A former police special constable has been sentenced to 24 years in prison after being found guilty of multiple sex offenses, including the rape of a child.
James Bubb, who now identifies as a woman named Gwyn Samuels, committed the assaults on the victim between the ages of 12 and 18.
At Aylesbury Crown Court today, Samuels received a total sentence of 32 years, which includes 24 years of imprisonment and an additional eight years on extended license. The court heard that Samuels sexually assaulted the child in public shortly before her 13th birthday.
A jury convicted Samuels of several charges, one count of raping a child under 13, one count of sexual activity with a child, one count of assault of a child under 13 by penetration, and one count of assault by penetration. However, the jury found Samuels not guilty of one count of rape and one count of sexual activity with a child concerning the same complainant. However, Samuels was found guilty of one count of rape against a second victim.

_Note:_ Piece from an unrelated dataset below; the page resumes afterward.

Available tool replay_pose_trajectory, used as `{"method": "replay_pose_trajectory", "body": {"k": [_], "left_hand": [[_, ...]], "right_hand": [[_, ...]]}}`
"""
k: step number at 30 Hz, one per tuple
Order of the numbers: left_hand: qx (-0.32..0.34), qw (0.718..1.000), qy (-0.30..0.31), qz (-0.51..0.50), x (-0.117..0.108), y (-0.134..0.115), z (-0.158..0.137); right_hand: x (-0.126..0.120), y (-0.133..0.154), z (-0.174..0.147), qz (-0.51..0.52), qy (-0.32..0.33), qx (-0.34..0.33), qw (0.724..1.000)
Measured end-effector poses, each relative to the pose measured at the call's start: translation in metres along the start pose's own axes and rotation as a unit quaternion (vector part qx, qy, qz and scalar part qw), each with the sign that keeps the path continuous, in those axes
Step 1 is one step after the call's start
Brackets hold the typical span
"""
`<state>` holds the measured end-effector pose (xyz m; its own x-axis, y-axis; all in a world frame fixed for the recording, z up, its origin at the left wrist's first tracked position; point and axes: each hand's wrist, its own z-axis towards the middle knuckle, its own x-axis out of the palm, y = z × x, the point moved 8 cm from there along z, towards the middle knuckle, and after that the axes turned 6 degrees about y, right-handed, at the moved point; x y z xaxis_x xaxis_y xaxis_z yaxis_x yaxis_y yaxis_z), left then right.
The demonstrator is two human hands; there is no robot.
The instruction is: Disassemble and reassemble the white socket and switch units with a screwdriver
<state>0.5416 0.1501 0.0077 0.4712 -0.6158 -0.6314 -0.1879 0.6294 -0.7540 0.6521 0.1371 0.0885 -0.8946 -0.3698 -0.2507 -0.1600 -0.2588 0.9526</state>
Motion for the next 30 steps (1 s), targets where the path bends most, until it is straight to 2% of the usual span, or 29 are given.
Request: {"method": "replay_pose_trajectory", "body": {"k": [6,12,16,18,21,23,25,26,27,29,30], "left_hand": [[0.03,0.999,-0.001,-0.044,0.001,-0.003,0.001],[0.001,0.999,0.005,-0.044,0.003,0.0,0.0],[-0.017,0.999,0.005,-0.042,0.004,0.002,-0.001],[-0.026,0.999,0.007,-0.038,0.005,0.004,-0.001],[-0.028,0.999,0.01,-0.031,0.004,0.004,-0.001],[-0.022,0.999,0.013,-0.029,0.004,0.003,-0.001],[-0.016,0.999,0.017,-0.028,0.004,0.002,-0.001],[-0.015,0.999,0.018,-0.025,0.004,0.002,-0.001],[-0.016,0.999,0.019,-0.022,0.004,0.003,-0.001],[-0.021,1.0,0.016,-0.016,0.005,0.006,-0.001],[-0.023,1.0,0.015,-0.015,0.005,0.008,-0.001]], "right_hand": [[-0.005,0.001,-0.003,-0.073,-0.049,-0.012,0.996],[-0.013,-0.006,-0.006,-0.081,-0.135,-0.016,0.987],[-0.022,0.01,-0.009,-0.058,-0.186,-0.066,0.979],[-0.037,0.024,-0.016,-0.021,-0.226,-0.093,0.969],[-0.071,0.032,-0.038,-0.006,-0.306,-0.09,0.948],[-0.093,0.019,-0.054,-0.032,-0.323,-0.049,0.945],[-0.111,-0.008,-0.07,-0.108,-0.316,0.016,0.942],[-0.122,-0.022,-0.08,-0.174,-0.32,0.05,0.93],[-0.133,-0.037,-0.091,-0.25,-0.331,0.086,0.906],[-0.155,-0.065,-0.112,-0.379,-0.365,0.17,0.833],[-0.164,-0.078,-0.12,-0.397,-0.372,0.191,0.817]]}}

The first victim met Samuels online in 2018 when she was just 12 years old and Samuels was around 21. They met in person for the first time at a Christian festival a few months later. The second complainant was a woman who connected with Samuels online while he was posing as a 16-year-old girl. Their relationship spanned from January 2018 to February 2023, during which they had an on-and-off relationship.
Samuels began training with the Metropolitan Police in 2020. The first victim reported that Samuels often discussed “the powers he had” in his role as a special constable. The second complainant revealed that Samuels used “BDSM and kink as a way of creating control” over her, employing police training techniques to exert power in their relationship.
”The control, the power he got, it sure as hell wasn’t consensual,” she stated in her testimony to police.